Mexican riders Ulises Castillo and Betsabée Salomon won Saturday’s El Tour de Tucson, a 109-mile mass-participant race around greater Tucson, Arizona.
Castillo, who rides for the Elevate-KHS pro men’s team, stormed to the finish alongside former U.S. national road champion Eric Marcotte. Castillo skimmed past Marcotte with a bike throw at the finish.
From Los Mochis, Mexico, Castillo has raced El Tour before, but this was his first win. He came in with a finishing time of 3:47:56.7. Last year, he came in third and took second in 2016.
“We came with all my people from Mexico,” Castillo said. “We are happy to be raising the flag.”
Castillo trains with a group back in Los Mochis called Power Pedal, and he said the group was in his thoughts throughout the race.
“It’s a huge thing to come here, saving money, renting a shuttle, and training specifically for this stuff,” Castillo said. “I was thinking of them, to try to keep them coming here.”
Castillo’s victory came despite a few setbacks during the 109-mile route, which included sections of dirt, a few steep climbs, and even a river crossing. At one point he lost his way along the route, and he also crashed in the river wash. The route was challenging, he said, and he had to negotiate his way around other top riders. This year, the route cut out one of the washes because of how dangerous they can be and added Pistol Hill for an extra climb.
Colorado’s Quinn Simmons and Travis McCabe finished third and fourth.
The fifth and sixth riders to finish pedaled a tandem bicycle: Paul Thomas and Joshua Berry, followed by the mixed tandem team of Shelby Reynolds and Philip Tinstman.
The first solo woman across the line was Betsabée Salomon of Obregón, Mexico, who crossed the line in 4:04:38.3. She was also the top women’s finisher in 2017. Her brother, David, won the event in 2018.
Both are members of the P&S amateur cycling team in Hermosillo, a four hour drive from Tucson.

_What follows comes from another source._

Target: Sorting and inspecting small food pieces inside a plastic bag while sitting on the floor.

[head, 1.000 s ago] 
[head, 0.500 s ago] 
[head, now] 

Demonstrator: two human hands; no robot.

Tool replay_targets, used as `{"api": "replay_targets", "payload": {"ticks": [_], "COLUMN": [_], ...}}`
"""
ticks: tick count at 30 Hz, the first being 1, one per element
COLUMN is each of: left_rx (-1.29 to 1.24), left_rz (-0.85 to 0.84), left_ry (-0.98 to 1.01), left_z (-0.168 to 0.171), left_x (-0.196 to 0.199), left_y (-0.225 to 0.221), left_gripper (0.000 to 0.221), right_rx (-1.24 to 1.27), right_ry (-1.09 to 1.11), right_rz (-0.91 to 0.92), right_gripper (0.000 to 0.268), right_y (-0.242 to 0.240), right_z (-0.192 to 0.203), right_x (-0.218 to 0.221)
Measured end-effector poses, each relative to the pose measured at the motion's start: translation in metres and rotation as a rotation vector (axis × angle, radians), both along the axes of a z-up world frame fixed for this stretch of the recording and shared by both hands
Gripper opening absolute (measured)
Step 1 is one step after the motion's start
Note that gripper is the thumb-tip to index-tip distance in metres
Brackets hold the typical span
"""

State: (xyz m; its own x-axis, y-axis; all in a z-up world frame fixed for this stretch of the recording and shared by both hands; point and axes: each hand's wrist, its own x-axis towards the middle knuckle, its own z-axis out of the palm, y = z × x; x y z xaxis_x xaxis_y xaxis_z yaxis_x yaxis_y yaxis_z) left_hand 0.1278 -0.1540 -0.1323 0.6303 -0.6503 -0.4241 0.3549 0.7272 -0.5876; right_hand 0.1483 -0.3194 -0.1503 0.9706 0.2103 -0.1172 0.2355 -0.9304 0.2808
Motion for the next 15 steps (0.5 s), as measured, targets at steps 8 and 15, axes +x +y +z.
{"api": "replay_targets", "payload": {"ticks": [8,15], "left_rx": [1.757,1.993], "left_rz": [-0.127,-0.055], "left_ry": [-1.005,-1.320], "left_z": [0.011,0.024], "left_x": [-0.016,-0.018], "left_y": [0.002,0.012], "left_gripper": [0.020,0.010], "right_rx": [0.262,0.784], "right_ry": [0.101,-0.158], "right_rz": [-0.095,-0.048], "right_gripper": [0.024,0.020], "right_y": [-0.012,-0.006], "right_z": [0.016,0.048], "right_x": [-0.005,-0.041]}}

Anne Donley of Denver, Colorado followed at 4:13:33.2 along with Flagstaff, Arizona’s Amy Chandos.
“Pistol Hill is decisive,” Donley said. “I just couldn’t make it in front. I was in a sprint position against Amy. I’m just glad to finish the race with all my skin on.”
Behind the winners, more than 9,000 riders completed the El Tour de Tucson’s three different routes, with distances of 109, 50, and 25 miles open to riders. The event also boasts entry-level events for new cyclists, with distances of 10, 4, or 1-mile routes, and that welcomes children, families, and really anyone that wants to ride.
El Tour is about inclusivity, which has been part of the ride’s success. The fundraising ride is now in its 37th year. And this year, El Tour de Tucson has 32 beneficiaries, from Beads of Courage to the youth cycling group El Grupo.
Travis McCabe, who finished 4th, rode for Beads of Courage, an arts-based program to support children with a serious illness. McCabe completed the 109-mile ride with beads from the group in his jersey pocket.
“They’re glass beads made in Tucson,” McCabe said. “We pin them onto our pockets. They have an energy, they have our sweat, have our goo. Now we give them to kids with cancer, about to go into surgery to ease that anxiety. It gives them meaning to get their mind off of things. And I like to give back.”
This was the first year that McCabe raced El Tour de Tucson with a top spot in mind. In 2012, he participated in the event, but just for fun.
“In 2012, I unofficially won the 50-miler on an ElliptiGo wearing Daisy Dukes,” he said.
Race or ride, El Tour de Tucson is for everyone, Daisy Dukes included.